Exercise prompt »
Below are records. Find each line in them that holds the word "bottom" and copy it.

======== Available records

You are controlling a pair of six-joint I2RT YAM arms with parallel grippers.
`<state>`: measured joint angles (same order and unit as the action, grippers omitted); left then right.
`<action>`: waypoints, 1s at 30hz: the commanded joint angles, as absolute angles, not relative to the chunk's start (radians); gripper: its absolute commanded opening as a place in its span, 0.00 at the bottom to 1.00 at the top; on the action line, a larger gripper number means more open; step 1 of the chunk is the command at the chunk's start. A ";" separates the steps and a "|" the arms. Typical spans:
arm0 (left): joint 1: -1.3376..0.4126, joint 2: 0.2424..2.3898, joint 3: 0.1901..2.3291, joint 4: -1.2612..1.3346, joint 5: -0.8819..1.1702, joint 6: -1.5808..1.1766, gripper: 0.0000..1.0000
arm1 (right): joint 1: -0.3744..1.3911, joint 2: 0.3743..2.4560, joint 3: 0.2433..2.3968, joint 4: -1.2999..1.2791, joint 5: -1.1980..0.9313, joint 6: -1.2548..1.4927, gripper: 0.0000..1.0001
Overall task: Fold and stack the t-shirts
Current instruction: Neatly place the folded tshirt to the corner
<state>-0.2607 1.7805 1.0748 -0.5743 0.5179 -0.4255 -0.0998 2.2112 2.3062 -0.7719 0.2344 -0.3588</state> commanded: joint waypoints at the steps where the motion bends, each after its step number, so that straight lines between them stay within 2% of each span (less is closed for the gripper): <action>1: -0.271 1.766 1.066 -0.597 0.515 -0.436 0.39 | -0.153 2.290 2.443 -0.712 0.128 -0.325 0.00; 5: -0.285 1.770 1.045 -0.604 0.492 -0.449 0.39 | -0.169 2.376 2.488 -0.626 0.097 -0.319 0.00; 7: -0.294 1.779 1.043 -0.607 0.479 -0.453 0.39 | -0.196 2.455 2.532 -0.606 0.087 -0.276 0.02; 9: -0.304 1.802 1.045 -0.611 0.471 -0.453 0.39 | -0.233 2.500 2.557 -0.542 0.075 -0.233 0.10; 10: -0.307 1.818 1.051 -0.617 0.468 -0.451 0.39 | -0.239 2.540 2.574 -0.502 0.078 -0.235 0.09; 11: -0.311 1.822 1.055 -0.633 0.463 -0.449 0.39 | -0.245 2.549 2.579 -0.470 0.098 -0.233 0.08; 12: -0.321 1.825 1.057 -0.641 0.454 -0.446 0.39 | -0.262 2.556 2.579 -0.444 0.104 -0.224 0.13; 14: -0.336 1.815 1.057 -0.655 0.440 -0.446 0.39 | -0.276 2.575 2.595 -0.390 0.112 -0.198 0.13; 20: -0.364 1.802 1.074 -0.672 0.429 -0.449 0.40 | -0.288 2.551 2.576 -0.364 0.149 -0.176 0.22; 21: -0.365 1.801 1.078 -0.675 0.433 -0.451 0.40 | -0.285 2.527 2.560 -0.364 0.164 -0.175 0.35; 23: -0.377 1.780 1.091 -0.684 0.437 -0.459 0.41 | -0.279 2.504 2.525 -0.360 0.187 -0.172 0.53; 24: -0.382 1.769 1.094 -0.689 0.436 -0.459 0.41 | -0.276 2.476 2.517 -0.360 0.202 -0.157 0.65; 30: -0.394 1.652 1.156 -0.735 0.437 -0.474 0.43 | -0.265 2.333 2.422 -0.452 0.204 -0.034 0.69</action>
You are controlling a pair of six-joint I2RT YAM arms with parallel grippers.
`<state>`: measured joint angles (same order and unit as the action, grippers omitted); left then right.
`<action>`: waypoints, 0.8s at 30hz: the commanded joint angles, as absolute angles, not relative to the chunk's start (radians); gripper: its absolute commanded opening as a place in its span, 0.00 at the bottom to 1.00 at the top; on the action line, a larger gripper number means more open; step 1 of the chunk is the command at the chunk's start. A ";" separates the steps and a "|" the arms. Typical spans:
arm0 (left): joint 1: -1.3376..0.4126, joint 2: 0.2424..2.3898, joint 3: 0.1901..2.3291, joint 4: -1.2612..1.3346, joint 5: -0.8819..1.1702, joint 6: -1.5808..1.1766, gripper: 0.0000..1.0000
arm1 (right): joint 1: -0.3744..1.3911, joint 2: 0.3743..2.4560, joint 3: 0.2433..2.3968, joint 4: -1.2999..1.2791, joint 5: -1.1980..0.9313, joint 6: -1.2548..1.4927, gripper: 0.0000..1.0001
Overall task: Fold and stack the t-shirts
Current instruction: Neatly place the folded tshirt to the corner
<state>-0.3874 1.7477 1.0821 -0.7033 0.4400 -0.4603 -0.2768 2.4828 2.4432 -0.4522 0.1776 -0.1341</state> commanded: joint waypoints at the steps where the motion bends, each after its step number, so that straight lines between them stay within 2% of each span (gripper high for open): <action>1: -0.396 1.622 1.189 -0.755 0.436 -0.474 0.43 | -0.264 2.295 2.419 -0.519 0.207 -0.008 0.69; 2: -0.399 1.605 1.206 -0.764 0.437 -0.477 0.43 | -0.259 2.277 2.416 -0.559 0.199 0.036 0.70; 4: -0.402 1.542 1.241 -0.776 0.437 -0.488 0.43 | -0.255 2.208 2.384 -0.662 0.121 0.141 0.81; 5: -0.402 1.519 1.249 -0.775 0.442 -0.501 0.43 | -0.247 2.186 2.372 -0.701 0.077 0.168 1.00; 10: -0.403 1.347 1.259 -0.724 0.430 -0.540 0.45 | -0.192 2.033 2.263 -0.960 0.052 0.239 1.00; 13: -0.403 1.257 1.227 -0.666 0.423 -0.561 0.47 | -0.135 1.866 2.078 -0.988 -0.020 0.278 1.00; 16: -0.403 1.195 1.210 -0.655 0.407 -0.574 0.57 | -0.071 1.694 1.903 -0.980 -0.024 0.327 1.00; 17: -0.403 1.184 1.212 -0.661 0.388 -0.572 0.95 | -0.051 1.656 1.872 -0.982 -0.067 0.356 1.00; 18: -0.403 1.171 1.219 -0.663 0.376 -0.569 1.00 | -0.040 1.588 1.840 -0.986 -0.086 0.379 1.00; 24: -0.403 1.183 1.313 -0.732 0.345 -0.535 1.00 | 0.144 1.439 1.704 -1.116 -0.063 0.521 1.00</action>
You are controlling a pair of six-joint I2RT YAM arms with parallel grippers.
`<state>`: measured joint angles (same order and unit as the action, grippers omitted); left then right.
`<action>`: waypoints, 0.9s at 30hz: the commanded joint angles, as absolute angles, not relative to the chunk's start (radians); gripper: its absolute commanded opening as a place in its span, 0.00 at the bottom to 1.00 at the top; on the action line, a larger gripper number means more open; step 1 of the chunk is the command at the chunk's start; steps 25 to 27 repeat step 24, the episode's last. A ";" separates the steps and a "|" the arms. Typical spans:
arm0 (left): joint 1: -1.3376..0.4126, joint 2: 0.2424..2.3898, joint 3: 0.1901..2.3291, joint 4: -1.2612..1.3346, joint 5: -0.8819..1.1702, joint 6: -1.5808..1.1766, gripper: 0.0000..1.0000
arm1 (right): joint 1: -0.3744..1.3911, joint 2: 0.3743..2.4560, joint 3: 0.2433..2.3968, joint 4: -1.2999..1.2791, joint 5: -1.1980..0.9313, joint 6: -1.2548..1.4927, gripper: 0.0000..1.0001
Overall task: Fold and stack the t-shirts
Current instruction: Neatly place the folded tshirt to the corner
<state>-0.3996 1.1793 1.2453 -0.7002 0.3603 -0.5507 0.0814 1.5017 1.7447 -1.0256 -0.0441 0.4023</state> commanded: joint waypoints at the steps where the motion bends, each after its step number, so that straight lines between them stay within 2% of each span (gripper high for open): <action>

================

Response to this exercise »
`<action>`: waypoints, 1s at 30hz: the commanded joint angles, as absolute angles, not relative to the chunk's start (radians); gripper: its absolute commanded opening as a place in its span, 0.00 at the bottom to 1.00 at the top; on the action line, a larger gripper number means more open; step 1 of the chunk is the command at the chunk's start. A ";" separates the steps and a "|" the arms. Typical spans:
`<action>`: waypoints, 0.8s at 30hz: the commanded joint angles, as absolute angles, not relative to the chunk's start (radians); gripper: its absolute commanded opening as a place in its span, 0.00 at the bottom to 1.00 at the top; on the action line, a larger gripper number means more open; step 1 of the chunk is the command at the chunk's start. A ";" separates the steps and a "|" the arms. Typical spans:
`<action>`: waypoints, 0.9s at 30hz: the commanded joint angles, as absolute angles, not relative to the chunk's start (radians); gripper: its absolute commanded opening as a place in its span, 0.00 at the bottom to 1.00 at the top; on the action line, a larger gripper number means more open; step 1 of the chunk is the command at the chunk's start; steps 25 to 27 repeat step 24, the episode's last. A ";" separates the steps and a "|" the arms. Typical spans:

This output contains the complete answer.